Found a room that if I owned I would probably never leave (top floor, please):
And then had very yummy beef udon at Misato. Not as good as the one I had in Cambridge back in March, but not bad at all. Oh, and when we took James to Cambridge last weekend to introduce him into the cult of the Brisket Udon, they told us that the half-empty restaurant had "no room." SO disappointed, especially since the vegetarian place we went to afterwards was resoundingly and virtuously healthy-tasting (read, not doing THAT again...) and all the more disappointing when contrasted with the imagined Udon.

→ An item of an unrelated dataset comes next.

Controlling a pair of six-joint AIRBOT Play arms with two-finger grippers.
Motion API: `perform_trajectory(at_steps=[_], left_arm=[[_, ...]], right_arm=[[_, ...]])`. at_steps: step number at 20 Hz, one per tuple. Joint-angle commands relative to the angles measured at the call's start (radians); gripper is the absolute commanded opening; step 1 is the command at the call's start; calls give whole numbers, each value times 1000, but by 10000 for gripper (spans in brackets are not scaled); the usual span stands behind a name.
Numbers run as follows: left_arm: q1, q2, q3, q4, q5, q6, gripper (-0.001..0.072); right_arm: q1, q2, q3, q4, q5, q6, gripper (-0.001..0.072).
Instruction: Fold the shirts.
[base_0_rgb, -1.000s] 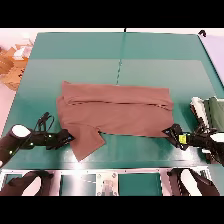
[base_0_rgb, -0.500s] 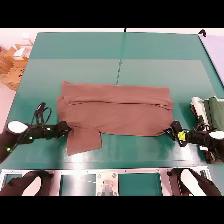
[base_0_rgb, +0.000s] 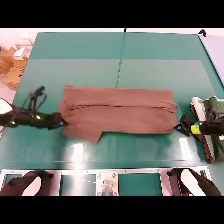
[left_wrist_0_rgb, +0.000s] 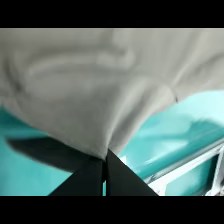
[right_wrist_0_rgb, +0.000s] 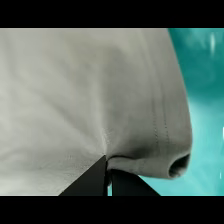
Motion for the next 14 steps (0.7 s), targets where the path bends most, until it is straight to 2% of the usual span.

After my noodles, I braved the rain, went to Liberty (sigh), noodled around Oxford circus, grabbed another Boris Bike, got REALLY lost in Finsbury, found my way again (thank you helpful cyclists in London taking pity on what they thought was a very lost American tourist), dropped off my Boris Bike, bought some very excellent VivoBarefoot shoes (on sale for £28!), and subsided onto my (pre-booked) train home.
Things I learned:
-once you leave the protection of a witch, it's going to start raining
-if you leave your brolly at home, it will rain in London. <-I should really know this by now
-taking a Boris Bike around the roundabout at Trafalgar Square is probably not a good idea
-the Boris Bikes need a real HEAVE to get them out of their docks
-booking National Express train tickets in advance is much cheaper than getting them on the day
-biking is very good exercise
-getting lost makes you bike further, which is also good exercise
And there you have it.
1 comment:
I managed to find some Viva barefoot trainers in a charity shop for £1.00. They need new laces.